Robin grew up with three brothers, but the eldest, Stephen, admits that when she was a child they were often ‘dicks’ to her. They laughed at her when she confessed at eight years old that she was going to catch robbers, for no better reason than that she ought to be laughed at, given that she was a girl and their sister. As Robin grows in confidence through her work and faces her old demons in therapy she sees that her family role had been that of ‘easy child’, the non-complainer, the conciliator. Her brother Martin was always the problem child. It was a role she played for a long time. Matthew is surprised and disconcerted when she begins to stand up for herself more after starting working for Strike, as she had always previously been first to apologise after a row. Robin wonders why she had not admitted for so long that her secret interest in investigative work had long pre-dated meeting Cormoran Strike.

Robin still sometimes feels invisible in her family. Even though her brother Martin volunteers to punch Matthew again, having already done so once on her wedding day, she is sure her mother picked out the bath oils he has supposedly given her for her birthday. In the same way she thinks the jumper from Stephen was chosen by his wife Jenny, and the dangly earrings from Jonathan, her youngest brother, suggest a new girlfriend. She hopes she might get to take her niece Annabel to the beach in Skegness for a donkey ride some day, though she doubts Stephen and Jenny would see Skegness as a desirable weekend destination.

Nevertheless, an observant childhood spent in the company of three brothers however has given Robin an unusual and accurate insight into the frequently contrary reaction of males to female concern, which is very useful when it comes to dealing with Strike.

Her family realise that Robin is changing, and, as her favourite cousin Katie tells her, travelling in a different direction to the rest of them. Her difficult brother Martin has a child on the way, and Stephen is expecting his second, while Robin is living on her own for the first time and realising the threat that being a mother would be to the job she loves, and for which she has already sacrificed a marriage, her financial security, her sleep and her safety.

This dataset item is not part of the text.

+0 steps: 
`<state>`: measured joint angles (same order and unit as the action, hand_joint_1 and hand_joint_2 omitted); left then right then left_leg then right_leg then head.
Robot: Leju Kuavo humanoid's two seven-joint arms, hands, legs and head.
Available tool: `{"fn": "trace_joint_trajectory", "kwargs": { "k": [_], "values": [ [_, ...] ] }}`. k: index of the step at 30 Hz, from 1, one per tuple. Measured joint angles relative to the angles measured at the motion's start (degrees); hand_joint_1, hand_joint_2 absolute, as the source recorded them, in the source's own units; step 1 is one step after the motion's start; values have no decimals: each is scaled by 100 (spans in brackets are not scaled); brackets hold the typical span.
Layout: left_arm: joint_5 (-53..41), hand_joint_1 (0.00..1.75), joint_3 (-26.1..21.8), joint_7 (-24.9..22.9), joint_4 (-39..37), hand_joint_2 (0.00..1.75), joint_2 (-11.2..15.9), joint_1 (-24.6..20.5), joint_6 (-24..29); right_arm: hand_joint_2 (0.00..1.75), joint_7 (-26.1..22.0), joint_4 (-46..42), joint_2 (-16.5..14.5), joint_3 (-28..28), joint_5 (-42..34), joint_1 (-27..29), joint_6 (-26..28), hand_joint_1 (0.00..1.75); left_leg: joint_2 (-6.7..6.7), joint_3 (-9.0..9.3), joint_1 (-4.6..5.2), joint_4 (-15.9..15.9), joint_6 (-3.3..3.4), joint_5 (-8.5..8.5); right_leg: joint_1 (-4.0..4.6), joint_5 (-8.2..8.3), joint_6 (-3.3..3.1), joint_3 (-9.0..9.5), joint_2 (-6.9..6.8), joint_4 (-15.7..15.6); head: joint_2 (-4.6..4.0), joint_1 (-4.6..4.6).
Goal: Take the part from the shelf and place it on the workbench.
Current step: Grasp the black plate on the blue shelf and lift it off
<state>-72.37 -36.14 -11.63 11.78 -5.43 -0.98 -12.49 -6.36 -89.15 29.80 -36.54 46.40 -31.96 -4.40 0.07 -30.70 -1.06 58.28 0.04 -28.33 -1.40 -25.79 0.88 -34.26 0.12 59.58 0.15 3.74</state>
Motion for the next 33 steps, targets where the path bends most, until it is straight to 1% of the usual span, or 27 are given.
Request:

Strike has eight half siblings, most of whom he does not know, but he grew up with Lucy, his half-sister through Leda. Strike is very fond of her, though he finds her yearning for neatness, order and security wearing, and she can’t hide the fact she worries about him, his work and lack of a family.

Lucy left Leda and their shared chaotic life at fourteen to live with Ted and Joan full-time while Strike felt compelled to stay. Leda at the time was living with Jeff Whittaker, a failed musician with a gloating, open pleasure in everything that was sadistic and demonic. Strike only felt safe leaving to read History at Oxford because he knew Shanker, a lost boy Leda had taken in, was keeping an eye on her. Shanker couldn’t be there all the time though and Strike’s mother died of a suspicious overdose, not long after giving birth to her third child, and before Lucy had the chance to resolve her issues with her mother. After giving evidence against Whittaker at his trial for her murder – he was found not guilty – Strike left university to join the military. Giving up his degree, he knows, disappointed his sister and aunt.

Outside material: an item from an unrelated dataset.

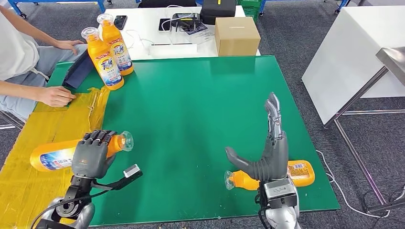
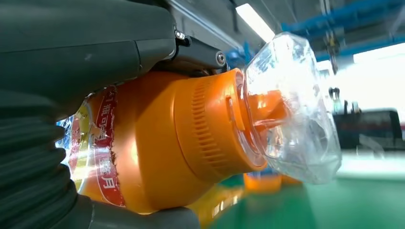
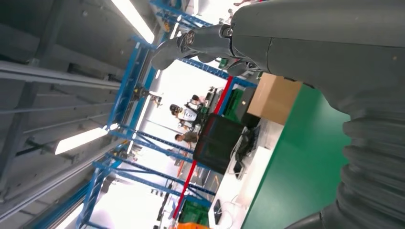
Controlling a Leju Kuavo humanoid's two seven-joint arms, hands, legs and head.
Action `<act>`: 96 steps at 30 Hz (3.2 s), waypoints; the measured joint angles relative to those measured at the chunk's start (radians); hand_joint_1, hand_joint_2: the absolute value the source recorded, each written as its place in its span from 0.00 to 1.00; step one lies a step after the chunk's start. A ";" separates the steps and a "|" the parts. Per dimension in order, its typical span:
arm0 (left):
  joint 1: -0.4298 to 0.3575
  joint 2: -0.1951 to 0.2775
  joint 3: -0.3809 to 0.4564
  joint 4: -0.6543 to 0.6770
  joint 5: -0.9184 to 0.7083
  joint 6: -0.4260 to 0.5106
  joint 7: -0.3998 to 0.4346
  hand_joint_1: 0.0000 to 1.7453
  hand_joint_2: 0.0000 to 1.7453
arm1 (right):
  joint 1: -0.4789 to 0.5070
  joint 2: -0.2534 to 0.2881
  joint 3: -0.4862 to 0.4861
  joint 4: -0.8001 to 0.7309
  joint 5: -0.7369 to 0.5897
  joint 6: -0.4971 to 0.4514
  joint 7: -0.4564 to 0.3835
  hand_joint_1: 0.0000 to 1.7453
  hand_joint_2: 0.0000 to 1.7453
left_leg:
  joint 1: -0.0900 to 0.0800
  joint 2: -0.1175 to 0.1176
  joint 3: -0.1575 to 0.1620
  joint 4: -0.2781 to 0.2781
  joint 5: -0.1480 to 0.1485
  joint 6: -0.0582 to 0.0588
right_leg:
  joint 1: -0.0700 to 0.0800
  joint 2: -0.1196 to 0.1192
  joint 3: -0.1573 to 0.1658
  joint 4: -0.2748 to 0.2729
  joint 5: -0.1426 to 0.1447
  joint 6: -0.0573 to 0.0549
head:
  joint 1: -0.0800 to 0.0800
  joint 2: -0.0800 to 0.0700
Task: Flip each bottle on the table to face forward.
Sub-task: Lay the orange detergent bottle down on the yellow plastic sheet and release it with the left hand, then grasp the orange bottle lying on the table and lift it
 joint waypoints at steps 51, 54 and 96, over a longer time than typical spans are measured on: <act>-0.172 0.008 -0.049 0.454 0.006 0.042 0.045 0.00 1.00 | -0.049 -0.007 0.049 0.099 0.013 0.050 0.041 0.00 1.00 | 0.000 0.000 0.001 0.000 0.000 0.000 | 0.000 0.000 0.002 0.000 0.000 0.000 | 0.000 0.000; -0.167 0.003 -0.044 0.451 0.065 0.062 0.007 0.00 1.00 | -0.049 -0.009 0.049 0.101 0.041 0.047 0.050 0.00 1.00 | 0.000 0.000 0.001 0.000 0.000 0.000 | 0.000 0.000 0.002 0.000 0.000 0.000 | 0.000 0.000; 0.162 -0.181 0.010 -0.220 1.159 -0.290 -0.533 0.00 1.00 | 0.048 -0.343 0.014 0.210 0.575 0.152 0.312 0.00 1.00 | -0.002 -0.003 -0.001 0.000 -0.001 0.001 | -0.001 -0.002 0.000 -0.002 0.000 0.000 | -0.001 0.000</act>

When he compares Robin and Lucy, Strike thinks Robin is the more courageous of the two. Both women have been touched by violence and sadism. Lucy has reacted by burying herself where she hopes it would never reach her again, in the suburbs with her husband Greg. Robin has reacted by facing it almost daily, investigating and resolving other crimes and traumas. It is only when investigating the UHC that Strike sees perhaps his younger sister is strikingly heroic in her own way.

Strike and Robin have been through huge changes since they began working together, and are developing new ways of thinking about their pasts. Perhaps those new ways of thinking about the past will also begin to change how they both see their futures.